Re: Comments on DOM 2

>I had a similar comment, showing the rather horrible situation
>that folk are in today if they want to populate a Document with
>a correct DocumentType .
>
>   http://lists.w3.org/Archives/Public/www-dom/1999OctDec/0263.html

The point has been granted. The current plan is to address it in DOM Level
3 via some combination of the Content Model and Load/Save chapters.

The problem is that there are conflicting goals, and it looks like
reconciling them will take a while.

Some folks want to select which subclass of DOM they create based on the
type of the document... and at the moment, that type info is only expressed
via the doctype. Since you can't change subclass after the objects have
been created, and since the document itself may want to be a different
subclass, this decision has to be made early. That's the scenario which
gave rise to the approach taken in DOM Level 2.

Others, such as David, point out that there may be data encountered before
the doctype, and stashing it away is a pain. Granted. That's hard to
address given the prior set of users, but we'll see what we can do.

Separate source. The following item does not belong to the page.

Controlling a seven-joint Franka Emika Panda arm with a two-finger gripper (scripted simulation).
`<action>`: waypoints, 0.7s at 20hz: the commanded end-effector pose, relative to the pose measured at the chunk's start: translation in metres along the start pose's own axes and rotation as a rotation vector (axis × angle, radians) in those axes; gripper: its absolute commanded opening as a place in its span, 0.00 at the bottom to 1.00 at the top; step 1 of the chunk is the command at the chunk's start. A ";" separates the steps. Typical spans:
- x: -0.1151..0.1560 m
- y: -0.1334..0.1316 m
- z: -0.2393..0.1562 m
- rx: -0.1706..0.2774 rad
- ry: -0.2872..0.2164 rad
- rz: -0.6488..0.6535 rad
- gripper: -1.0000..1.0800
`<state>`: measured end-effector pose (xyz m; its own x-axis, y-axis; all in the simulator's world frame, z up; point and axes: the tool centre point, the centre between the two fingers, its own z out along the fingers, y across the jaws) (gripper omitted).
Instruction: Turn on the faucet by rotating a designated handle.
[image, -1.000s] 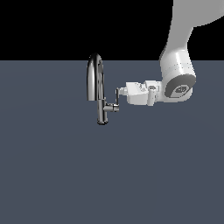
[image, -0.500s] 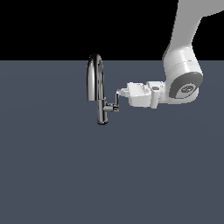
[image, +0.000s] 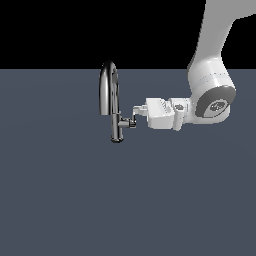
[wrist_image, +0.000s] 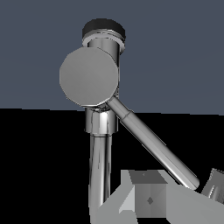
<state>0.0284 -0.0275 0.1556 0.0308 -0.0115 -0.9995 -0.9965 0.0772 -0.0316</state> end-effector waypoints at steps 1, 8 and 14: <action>0.013 0.016 0.004 -0.011 -0.007 0.019 0.00; 0.015 0.025 -0.002 0.000 0.000 -0.003 0.00; 0.052 0.034 0.002 -0.008 -0.005 0.008 0.00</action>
<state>0.0022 -0.0270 0.1208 0.0426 -0.0086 -0.9991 -0.9964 0.0727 -0.0431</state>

If
Level 3's Load/Save has some other way of obtaining document type
information -- mime? filetype? -- we may be able to make the subclass
selection before we start reading the content. Or we may simply have to say
that if you use the Document-first order, you can't conditionally subclass
the early nodes... but that may not make sense for all DOMs.

Still others, who are working on general-purpose XML tools, may want to be
able to change document types after the document has been built -- either
rewriting the content model, or replacing it outright -- to support tasks
like in-place transcoding, content-model editing, validating against a
doctype other than the one specified by the document, and so on. That
definitely prevents build-time subclassing, but it's another interesting
set of use cases... and represents an extreme late binding of document and
doctype.

The current solution doesn't address all these cases, but does tolerate the
most restrictive (the first), and it's reasonable for
programmatically-created documents. I suspect that we're going to wind up
with alternatives in Level 3, but some of them may have to be optional.

Meanwhile... Well, we're certainly no worse off than in Level 1, where
there weren't any factory methods for Document or DocType and everyone was
using a custom solution. The current solution _is_ a step forward, even if
it isn't the right answer for everyone.